[Instructions to follow]
Among the entries below, take the line with "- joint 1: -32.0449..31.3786" and the line with "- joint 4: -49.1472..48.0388", and output them and every line between them exactly, with nothing else.

[Provided material]
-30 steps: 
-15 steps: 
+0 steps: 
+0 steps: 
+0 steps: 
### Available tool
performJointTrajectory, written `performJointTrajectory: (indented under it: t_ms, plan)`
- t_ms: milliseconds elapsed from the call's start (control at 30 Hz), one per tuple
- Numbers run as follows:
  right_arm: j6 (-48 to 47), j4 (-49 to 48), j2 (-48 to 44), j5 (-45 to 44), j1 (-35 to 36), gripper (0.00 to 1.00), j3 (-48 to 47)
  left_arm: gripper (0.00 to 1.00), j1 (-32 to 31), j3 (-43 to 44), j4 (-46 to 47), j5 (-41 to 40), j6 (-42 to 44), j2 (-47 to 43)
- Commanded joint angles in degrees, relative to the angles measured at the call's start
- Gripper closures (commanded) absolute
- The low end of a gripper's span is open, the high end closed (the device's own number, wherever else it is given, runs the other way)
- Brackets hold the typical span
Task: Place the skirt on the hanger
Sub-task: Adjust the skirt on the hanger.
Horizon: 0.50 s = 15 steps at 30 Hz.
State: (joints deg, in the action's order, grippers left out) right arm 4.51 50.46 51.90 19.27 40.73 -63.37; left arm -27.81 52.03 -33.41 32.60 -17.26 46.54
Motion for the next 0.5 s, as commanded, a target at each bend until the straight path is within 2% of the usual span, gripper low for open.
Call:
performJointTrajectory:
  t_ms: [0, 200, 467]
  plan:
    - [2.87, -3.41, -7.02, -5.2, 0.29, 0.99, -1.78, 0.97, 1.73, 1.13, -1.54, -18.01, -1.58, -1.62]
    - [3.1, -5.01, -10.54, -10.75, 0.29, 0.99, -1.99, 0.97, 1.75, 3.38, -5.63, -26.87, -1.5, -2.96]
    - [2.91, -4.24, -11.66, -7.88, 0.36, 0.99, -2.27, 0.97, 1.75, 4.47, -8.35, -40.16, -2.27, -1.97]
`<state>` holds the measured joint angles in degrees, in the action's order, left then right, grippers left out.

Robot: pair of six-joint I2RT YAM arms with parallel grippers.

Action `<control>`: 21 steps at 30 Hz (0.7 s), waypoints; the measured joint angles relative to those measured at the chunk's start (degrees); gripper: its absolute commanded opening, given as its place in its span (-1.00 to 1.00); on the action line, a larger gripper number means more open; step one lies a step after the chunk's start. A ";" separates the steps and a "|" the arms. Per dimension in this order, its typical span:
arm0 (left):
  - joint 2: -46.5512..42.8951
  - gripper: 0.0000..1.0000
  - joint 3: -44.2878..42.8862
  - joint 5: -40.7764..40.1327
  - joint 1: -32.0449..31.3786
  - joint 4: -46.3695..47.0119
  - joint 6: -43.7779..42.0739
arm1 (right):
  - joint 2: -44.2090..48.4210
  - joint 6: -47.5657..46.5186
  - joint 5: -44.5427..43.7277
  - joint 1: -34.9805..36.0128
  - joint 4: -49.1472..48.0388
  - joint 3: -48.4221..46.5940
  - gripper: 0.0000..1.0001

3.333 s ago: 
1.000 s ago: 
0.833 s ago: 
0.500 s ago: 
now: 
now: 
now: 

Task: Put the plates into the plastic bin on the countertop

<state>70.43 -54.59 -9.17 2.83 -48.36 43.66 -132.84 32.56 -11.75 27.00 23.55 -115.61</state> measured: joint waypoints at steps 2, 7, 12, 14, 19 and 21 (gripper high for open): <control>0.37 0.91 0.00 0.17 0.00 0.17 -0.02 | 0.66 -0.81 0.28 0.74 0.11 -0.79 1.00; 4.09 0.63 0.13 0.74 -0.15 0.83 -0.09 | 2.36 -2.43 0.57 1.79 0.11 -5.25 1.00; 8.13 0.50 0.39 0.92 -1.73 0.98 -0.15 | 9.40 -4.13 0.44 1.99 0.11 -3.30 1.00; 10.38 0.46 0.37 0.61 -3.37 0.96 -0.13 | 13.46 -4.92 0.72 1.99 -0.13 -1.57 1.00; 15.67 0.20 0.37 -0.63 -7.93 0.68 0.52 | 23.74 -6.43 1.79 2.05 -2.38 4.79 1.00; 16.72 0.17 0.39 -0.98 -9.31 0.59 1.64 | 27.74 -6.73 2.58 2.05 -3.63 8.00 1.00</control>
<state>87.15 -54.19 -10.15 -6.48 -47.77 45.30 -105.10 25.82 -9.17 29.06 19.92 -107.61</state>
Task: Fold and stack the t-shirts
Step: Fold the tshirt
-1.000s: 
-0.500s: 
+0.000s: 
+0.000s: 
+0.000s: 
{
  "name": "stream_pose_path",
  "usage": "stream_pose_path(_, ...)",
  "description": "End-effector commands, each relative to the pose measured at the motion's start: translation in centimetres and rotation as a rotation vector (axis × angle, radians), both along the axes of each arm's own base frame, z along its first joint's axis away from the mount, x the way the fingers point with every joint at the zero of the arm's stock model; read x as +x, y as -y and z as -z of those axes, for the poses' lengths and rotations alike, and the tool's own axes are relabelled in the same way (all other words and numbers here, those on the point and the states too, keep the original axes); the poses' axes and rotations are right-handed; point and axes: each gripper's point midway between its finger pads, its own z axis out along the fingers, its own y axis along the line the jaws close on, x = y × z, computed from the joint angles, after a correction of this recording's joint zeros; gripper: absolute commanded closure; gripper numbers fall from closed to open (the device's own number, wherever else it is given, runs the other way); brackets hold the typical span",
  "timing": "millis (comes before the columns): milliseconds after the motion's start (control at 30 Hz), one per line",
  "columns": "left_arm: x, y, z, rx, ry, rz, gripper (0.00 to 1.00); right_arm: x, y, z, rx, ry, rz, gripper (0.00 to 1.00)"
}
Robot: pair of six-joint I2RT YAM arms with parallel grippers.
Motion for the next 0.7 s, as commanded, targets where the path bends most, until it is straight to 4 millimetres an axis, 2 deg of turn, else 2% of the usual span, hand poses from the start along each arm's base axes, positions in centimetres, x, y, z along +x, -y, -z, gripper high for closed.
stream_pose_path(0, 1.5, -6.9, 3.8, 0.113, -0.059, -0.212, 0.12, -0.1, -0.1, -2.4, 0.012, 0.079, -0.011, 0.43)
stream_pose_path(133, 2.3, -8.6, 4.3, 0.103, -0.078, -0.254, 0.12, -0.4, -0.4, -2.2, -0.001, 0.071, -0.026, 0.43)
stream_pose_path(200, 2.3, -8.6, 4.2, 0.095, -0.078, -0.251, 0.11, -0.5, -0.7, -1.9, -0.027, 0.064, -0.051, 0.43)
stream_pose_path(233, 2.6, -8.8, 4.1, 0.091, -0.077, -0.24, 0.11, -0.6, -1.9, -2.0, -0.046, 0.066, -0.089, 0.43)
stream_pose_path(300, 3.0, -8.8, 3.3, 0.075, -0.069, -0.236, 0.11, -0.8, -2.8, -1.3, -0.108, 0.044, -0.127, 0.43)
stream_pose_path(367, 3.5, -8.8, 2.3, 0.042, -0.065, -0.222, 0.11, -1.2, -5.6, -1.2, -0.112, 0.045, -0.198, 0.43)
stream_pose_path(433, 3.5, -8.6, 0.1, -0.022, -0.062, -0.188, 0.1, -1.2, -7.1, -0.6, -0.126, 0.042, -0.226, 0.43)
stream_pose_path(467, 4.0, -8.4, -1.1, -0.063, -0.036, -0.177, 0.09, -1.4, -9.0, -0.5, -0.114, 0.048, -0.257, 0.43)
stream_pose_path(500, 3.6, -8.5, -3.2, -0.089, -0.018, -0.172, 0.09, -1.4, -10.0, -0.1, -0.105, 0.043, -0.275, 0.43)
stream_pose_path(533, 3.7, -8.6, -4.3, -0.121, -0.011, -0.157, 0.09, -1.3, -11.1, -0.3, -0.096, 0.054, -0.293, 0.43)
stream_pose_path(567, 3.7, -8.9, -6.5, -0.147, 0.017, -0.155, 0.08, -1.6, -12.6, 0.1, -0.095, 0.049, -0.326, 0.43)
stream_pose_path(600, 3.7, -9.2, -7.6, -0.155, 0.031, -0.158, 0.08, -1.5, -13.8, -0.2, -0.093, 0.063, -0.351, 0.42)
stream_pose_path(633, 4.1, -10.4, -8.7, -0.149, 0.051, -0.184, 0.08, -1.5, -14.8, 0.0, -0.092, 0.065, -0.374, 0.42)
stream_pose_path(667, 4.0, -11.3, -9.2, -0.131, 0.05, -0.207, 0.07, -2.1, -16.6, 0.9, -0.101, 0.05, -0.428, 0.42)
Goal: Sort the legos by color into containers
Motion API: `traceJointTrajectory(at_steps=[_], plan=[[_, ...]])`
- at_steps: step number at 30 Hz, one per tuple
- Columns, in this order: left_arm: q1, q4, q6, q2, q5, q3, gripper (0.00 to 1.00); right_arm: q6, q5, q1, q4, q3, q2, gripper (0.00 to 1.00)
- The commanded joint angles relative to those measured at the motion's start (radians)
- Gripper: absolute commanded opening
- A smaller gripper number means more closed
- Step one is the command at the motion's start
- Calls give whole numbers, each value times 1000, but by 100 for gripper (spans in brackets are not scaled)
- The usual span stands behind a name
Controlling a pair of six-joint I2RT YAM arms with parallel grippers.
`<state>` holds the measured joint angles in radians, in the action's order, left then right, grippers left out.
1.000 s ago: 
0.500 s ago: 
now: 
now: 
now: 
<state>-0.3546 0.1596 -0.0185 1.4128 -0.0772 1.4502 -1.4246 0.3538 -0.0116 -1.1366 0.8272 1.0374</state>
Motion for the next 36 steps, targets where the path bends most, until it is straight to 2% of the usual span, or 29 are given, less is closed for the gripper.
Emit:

[Result of this task]
  - joint 1: -32.0449..31.3786
  - joint 4: -46.3695..47.0119
  - joint 6: -43.7779..42.0739
arm1 (right):
  - joint 2: -44.2090..48.4210
  - joint 6: -47.5657..46.5186
  - joint 5: -44.5427..43.7277
  - joint 1: -34.9805..36.0128
  - joint 4: -49.1472..48.0388

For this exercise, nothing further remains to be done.